Search the data for the word "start" and copy each line that has it.

_PROVIDED MATERIAL_:
===

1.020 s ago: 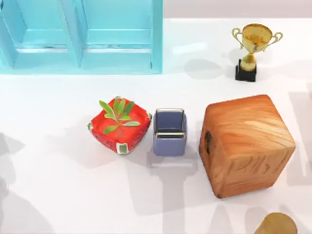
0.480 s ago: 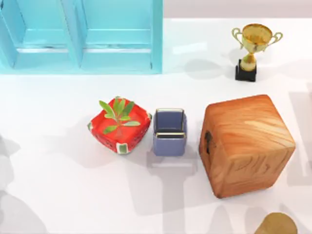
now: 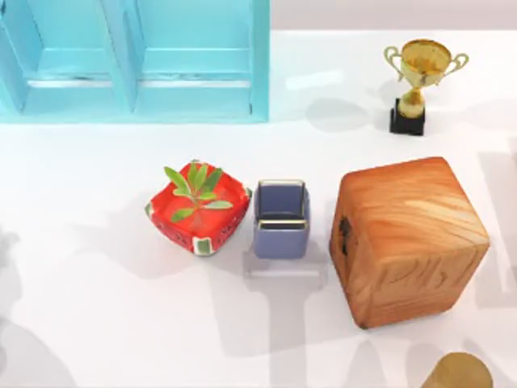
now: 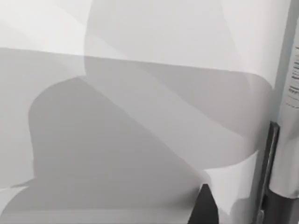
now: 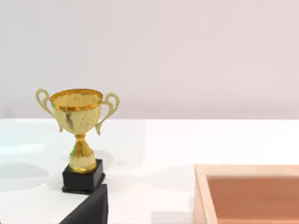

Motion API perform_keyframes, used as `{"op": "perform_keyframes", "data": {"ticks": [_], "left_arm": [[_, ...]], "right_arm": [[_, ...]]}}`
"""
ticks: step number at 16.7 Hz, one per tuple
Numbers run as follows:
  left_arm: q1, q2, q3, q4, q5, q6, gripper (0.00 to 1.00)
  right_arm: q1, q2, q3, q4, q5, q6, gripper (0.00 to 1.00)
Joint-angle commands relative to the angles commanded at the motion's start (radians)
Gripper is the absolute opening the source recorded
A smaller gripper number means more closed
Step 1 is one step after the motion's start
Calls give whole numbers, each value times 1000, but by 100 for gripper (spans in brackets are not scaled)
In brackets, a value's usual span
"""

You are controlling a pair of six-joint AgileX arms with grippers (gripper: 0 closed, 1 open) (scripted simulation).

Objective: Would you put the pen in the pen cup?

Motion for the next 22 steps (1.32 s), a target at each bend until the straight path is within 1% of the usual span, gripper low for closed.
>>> {"op": "perform_keyframes", "data": {"ticks": [3,4,11,12,14,16,19,22], "left_arm": [[0,0,0,0,0,0,2],[0,0,0,0,0,0,0],[0,0,0,0,0,0,0],[37,-122,-22,-164,9,65,0],[36,-130,-26,-177,10,73,0],[37,-166,-36,-230,13,100,0],[66,-259,-32,-389,17,155,0],[141,-350,5,-599,29,211,0]], "right_arm": [[0,0,0,0,0,0,100],[0,0,0,0,0,0,100],[0,0,0,0,0,0,100],[0,0,0,0,0,0,100],[0,0,0,0,0,0,100],[0,0,0,0,0,0,100],[0,0,0,0,0,0,100],[0,0,0,0,0,0,100]]}}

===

_TASK RESPONSE_:
Joint-angle commands relative to the angles commanded at the motion's start (radians)
Step 1 is one step after the motion's start

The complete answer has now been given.